Dec. 10 2012 12:37 AM

Precision technologies have had a slow adoption rate thus far.

by Amanda Smith, Hoard's Dairyman Associate Editor

Technological advancements have streamlined many day-to-day tasks on farms. They enable us to keep better records, more accurately identify cattle and track production through a lactation. "Precision dairy technologies can assist you in measuring physiological, behavioral and production-related parameters," noted Jeffrey Bewley last week at the University of Kentucky Precision Dairy Showcase.

He went on to add, "The producers who will have the most success are those who ‘think cow' in every area of their dairy.
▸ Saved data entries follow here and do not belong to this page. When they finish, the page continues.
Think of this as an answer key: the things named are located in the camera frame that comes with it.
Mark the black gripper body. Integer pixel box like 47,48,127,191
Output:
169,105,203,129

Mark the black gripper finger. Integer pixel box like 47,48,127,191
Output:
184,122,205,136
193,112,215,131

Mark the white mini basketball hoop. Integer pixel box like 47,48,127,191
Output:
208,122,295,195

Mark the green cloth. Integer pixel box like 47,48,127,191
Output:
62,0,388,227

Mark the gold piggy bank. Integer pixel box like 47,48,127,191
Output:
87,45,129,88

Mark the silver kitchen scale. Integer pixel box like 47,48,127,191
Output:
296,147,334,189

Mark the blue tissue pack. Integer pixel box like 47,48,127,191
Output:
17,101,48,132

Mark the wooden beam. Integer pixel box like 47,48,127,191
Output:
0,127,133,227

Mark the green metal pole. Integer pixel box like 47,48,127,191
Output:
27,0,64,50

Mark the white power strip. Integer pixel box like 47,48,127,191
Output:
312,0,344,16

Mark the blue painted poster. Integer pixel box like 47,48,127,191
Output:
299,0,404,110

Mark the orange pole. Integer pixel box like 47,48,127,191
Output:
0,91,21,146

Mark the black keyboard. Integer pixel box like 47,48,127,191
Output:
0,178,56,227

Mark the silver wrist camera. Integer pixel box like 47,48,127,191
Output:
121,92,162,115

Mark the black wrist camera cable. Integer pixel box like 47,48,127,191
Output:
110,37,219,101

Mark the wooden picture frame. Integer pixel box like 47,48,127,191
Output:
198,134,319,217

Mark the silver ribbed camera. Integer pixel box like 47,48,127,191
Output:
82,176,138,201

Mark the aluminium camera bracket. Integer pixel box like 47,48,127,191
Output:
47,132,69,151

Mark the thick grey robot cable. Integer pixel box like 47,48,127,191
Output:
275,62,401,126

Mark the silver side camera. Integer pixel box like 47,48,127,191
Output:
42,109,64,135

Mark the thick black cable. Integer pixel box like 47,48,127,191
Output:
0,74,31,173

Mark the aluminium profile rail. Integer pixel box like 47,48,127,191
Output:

Producers who buy technology with the goal of replacing people are the most likely to fail; these technologies need to be an aid, not a labor replacement."

Many benefits - including health, efficiency and production improvements, lower costs, and more objective analysis on farm - can result from the adoption of these technologies.

Ideally, precision technologies will help explain underlying biological processes, allow you to translate the data into meaningful action, are low-cost, while being flexible, robust and reliable. Additionally, for these tools to be successfully adopted the farmer needs to be a co-developer at all stages and must be adaptable, allowing for continual improvements.

In reality, Bewley noted, precision technologies are not the number one priority on many operations. Most technologies are in their infancy and not all are a good investment. Before implementing these products, farmers need to examine the economics. People factors must also be considered and applied with any technologies you choose to adopt.

Some technologies go to market too soon. They are developed independently without considering how they will eventually integrate with other technologies and work patterns. "There are too many devices that only make a single measure. The devices are not set up to talk to each other – they aren't compatible," noted Bewley. These advances also lack large-scale trials to support their use.

The most widely adopted technology to date – electronic estrous detection aids – were discussed by Bill Silva, a professor of reproductive physiology at the University of Kentucky. "Estrous detection aids help predict ovulation and give us a better ability to inseminate at the time when she is most likely to conceive." Most devices detect secondary signs. These devices have detection efficiency well above 40 percent and this may improve when combined with visual observation.